**TASK TO CARRY OUT**
In the entries that follow, the lines from the one with "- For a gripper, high" through the one with "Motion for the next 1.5" are the ones to write out, exactly and with both ends included. Nothing else should appear.
=== Section Start ===
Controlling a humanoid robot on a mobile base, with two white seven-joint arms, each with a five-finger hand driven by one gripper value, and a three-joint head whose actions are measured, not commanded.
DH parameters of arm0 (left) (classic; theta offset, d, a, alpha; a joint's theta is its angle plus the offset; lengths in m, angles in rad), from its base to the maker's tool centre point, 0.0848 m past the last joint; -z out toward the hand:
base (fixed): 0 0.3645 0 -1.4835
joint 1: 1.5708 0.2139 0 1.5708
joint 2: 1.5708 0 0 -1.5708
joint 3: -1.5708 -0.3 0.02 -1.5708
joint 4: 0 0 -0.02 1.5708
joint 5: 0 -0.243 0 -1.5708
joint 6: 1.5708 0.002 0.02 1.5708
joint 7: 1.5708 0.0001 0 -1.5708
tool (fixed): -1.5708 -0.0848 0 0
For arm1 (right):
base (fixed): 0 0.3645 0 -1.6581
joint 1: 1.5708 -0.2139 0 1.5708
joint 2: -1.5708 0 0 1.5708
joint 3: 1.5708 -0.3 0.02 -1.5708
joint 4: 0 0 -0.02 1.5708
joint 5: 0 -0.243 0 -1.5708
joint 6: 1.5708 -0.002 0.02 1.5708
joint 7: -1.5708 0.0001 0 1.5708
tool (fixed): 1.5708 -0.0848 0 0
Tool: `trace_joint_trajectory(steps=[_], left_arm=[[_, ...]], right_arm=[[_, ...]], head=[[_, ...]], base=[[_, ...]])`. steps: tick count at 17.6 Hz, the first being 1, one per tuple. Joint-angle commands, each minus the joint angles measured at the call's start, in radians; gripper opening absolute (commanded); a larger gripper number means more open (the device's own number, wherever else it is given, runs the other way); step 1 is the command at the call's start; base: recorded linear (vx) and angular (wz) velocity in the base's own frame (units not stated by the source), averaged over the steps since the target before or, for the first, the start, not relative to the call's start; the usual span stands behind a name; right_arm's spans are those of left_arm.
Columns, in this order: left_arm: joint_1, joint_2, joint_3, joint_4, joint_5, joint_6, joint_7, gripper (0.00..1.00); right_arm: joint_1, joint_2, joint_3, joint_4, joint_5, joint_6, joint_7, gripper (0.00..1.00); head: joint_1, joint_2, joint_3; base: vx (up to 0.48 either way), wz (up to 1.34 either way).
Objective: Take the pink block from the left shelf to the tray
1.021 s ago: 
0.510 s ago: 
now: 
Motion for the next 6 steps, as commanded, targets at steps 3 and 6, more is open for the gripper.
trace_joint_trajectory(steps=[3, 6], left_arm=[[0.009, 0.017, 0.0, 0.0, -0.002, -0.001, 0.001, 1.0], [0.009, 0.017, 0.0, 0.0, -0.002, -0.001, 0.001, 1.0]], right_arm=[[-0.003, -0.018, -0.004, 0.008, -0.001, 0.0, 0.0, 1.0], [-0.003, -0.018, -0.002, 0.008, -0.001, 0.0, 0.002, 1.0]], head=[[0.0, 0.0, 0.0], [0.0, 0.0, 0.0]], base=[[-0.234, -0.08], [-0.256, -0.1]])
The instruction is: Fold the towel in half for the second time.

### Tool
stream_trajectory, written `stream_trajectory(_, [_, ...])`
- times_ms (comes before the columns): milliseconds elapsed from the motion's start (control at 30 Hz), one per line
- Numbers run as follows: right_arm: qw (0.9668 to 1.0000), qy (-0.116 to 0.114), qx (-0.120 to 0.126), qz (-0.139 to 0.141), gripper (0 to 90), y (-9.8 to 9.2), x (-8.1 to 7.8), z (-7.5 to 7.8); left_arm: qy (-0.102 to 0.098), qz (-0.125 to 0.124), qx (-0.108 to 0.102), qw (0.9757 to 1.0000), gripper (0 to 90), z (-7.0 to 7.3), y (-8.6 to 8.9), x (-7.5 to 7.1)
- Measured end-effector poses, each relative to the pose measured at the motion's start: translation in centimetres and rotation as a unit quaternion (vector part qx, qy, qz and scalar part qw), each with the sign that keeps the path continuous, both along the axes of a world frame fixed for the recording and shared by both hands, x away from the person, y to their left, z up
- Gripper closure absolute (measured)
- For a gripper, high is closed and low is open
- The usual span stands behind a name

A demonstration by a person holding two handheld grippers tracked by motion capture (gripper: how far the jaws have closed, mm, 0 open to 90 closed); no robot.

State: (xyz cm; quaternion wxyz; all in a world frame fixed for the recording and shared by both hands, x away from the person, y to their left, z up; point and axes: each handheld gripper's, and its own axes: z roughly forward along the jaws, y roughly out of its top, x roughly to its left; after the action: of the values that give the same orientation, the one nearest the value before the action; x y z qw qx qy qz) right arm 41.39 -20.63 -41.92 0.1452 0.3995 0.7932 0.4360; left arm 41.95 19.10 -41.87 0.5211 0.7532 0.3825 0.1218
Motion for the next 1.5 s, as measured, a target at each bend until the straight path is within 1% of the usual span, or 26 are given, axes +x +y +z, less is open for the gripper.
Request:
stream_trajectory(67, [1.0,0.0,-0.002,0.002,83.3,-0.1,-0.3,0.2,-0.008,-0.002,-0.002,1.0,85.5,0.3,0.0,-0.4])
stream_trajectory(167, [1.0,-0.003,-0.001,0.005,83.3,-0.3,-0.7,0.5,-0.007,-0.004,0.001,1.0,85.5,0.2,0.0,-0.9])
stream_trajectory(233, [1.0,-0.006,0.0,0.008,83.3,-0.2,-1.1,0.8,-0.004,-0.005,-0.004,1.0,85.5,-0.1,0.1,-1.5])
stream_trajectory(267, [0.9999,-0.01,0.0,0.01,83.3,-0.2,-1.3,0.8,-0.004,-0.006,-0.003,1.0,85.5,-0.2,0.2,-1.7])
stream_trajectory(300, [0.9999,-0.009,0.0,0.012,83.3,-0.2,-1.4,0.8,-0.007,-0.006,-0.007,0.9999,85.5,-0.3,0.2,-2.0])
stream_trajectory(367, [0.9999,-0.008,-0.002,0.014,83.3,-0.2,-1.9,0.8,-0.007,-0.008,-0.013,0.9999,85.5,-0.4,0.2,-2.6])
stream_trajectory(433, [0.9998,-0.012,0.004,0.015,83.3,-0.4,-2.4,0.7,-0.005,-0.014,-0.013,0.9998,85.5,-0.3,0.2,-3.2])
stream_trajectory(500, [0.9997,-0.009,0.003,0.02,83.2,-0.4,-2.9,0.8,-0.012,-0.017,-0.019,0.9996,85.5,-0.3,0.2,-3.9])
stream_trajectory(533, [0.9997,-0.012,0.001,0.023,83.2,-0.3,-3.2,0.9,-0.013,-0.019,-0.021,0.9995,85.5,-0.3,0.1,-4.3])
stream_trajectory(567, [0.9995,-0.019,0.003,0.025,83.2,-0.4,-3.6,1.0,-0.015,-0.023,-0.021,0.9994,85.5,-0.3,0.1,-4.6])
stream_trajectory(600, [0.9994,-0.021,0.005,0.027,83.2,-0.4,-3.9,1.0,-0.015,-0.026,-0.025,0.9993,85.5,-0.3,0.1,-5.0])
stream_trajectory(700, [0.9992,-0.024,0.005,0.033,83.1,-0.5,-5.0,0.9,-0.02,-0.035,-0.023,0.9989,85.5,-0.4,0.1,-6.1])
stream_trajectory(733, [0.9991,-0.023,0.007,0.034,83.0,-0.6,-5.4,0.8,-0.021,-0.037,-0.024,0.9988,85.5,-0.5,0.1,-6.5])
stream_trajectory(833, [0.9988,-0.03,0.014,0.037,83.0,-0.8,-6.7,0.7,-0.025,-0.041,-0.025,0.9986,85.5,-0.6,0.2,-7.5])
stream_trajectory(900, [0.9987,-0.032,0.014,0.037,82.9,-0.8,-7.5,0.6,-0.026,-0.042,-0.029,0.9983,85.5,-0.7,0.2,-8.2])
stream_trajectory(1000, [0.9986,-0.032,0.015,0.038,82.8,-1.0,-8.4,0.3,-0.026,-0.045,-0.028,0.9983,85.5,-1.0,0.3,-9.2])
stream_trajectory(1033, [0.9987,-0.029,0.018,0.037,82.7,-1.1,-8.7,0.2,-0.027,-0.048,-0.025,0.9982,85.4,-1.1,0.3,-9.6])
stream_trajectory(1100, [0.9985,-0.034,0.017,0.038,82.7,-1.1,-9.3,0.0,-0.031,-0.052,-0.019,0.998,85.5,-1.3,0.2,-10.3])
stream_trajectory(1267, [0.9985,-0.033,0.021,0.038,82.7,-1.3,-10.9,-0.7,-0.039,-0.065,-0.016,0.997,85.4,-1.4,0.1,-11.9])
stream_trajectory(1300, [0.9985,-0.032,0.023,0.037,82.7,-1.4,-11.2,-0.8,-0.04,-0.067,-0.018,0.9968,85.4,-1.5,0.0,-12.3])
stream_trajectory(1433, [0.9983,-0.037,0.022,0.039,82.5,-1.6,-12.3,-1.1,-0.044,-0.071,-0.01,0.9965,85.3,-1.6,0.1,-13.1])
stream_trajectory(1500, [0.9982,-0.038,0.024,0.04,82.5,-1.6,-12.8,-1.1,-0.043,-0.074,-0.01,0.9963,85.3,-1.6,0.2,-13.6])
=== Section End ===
**SOLVED EXERCISE**
- For a gripper, high is closed and low is open
- The usual span stands behind a name

A demonstration by a person holding two handheld grippers tracked by motion capture (gripper: how far the jaws have closed, mm, 0 open to 90 closed); no robot.

State: (xyz cm; quaternion wxyz; all in a world frame fixed for the recording and shared by both hands, x away from the person, y to their left, z up; point and axes: each handheld gripper's, and its own axes: z roughly forward along the jaws, y roughly out of its top, x roughly to its left; after the action: of the values that give the same orientation, the one nearest the value before the action; x y z qw qx qy qz) right arm 41.39 -20.63 -41.92 0.1452 0.3995 0.7932 0.4360; left arm 41.95 19.10 -41.87 0.5211 0.7532 0.3825 0.1218
Motion for the next 1.5 s, as measured, a target at each bend until the straight path is within 1% of the usual span, or 26 are given, axes +x +y +z, less is open for the gripper.

That concludes the output.